最初のグループの作業が終わったら次は私達らしい。
エプソンとフォーラムさんには悪いが、この時点でなんとなく違和感を感じていた。
口では説明しにくいが私の直感でしかないのだけど・・・・
編集が一通り終わり、プリントをしてもらったが先のグループがまだ作業中なのでしばし休憩。
海すけと稚内の店長がチョロチョロと先のグループの作業を覗き見している。
気になるのは解るが順番なのだし、細か作業をしているところをチョロチョロされたら遣り辛いだろうなあ・・・
おまけに同業者同士でもあり、データーは各自持ち込みなので自分のところの写真も正直見られたくは無いだろう・・・・
まして私には特に・・・笑
一度目は優しく休憩するように言って私は休憩所の方に出て行った。
この時、冗談っぽく作業している時にそんなにジロジロ見られたら遣り辛いだろうよと言ったのだが伝わっていない様子。

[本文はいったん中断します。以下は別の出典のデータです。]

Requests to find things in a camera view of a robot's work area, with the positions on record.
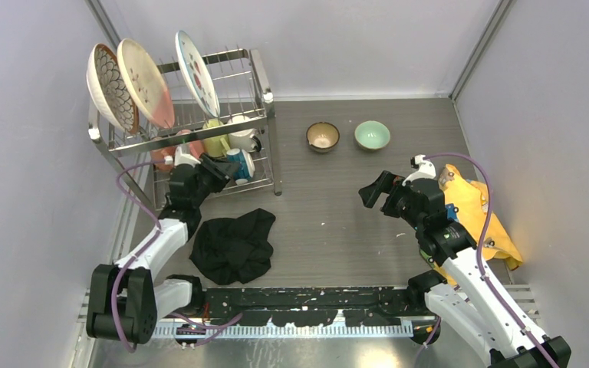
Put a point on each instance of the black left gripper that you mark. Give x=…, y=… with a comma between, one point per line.
x=220, y=173

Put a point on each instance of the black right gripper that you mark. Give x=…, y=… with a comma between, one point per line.
x=388, y=182

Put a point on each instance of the light green mug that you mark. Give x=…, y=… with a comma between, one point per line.
x=216, y=146

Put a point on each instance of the dark blue bowl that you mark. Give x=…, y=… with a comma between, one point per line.
x=241, y=165

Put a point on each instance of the white ribbed mug black handle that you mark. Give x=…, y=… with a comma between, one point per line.
x=247, y=140

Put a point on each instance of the mint green bowl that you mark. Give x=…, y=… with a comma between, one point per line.
x=372, y=135

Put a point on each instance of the watermelon pattern plate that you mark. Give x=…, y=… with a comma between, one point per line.
x=196, y=75

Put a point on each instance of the pink and cream plate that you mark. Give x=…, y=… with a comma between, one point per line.
x=145, y=84

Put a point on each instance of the flower pattern brown-rim plate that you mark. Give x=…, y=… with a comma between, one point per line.
x=108, y=90

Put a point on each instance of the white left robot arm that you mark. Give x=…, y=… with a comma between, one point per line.
x=124, y=303

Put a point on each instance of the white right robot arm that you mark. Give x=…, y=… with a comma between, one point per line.
x=486, y=316

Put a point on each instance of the metal dish rack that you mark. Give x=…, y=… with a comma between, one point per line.
x=246, y=121

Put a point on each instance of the black cloth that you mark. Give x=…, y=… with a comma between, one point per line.
x=230, y=250

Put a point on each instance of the yellow cartoon cloth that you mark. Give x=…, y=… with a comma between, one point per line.
x=467, y=202

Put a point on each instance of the brown bowl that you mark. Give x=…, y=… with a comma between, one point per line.
x=322, y=137

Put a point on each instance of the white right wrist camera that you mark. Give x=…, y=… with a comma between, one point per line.
x=424, y=169

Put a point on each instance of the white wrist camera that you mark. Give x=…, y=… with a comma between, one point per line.
x=186, y=160
x=424, y=169

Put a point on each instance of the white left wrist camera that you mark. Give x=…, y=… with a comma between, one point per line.
x=186, y=160

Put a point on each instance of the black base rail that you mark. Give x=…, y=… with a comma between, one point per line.
x=308, y=306

まあここで空気を読めよ!って事なのだけど、そこまで気遣いが出来るならとっくに写真も上手くなっているし、違う人生が待っていたかもしれないな・・・笑
一服して会場に戻ると・・・・
あちゃ~やっちゃってるよ・・・・
まだ講習している社長さんの元で勝手に名刺を差し出している稚内の店長。
海すけはメモ帳を持って相変わらずチョロチョロ覗き見。
後から説教部屋行き決定!
講習の順番が回ってきたら呼ぶように伝え、もう一度休憩するように言って私は一服しに喫煙所に出た。
この時点で俺の表情を良く見ろよ・・・
いつもにこやかな俺様がわざとに雲行きが怪しいような顔をしてやっているだろ?
タバコを吸っていると、店長が電話で話をしながら休憩所に出てきた。
ここで言うべきかどうか迷った。
隣の席に同業者のスタッフが居たので、ここではやめておこう。
これも一応私なりの気遣いのつもりだ。
店長の向かいの席に座り、じっと電話が終わるのを待った。
電話が終わって第一声が、あっ、お疲れ様です。
「あっ」 は 今気付きましたということなのか?
隣の人に聞かれても良いからお説教タイムに入ろうかとも思ったけど、それをやれば私の方がアホだと思われるのも馬鹿らしいので一言だけ 先走るなよ と告げてその場を立ち去った。
さてさて意味を解ってくれたのだろうか?
私より先に前に出てメーカーとやり取りするようなものに意味が解るわけがないのだろうけど、ヤバイという事だけでも感じてほしいものだ。
いよいよ講習開始。
椅子の数が2脚だけだったので、あえて其々の店の店長が座って集中して覚えなさいと指示を出した。
これが本来のあるべき形だと思う。
最悪でも二人がしっかり覚えて其々のスタッフに教えてくれれば良いのだ。
それだけ責任重大という立場を理解してもらわなければならないのだけど、理解出来ているのかどうだか・・・・
私は其々のスタッフの表情が見える場所に陣取りずっと立ったまま講習を聞いていた。
講習を受けながら実際に作業する部分は全員に交代で触れさせるように指示を出す。
10ページの写真集を作るのだから交代で作業させれば何となくでも感覚を得る事くらいは出来るだろう。
其々の目線を見てみると非常に面白い。
講師の一方通行な話で終わるセミナー等は別にして、実践を取り入れたワークショップの場合は
人の動き、特に手や指先の動きを見ながらその動きそのものを真似ようとする者は覚えが早い。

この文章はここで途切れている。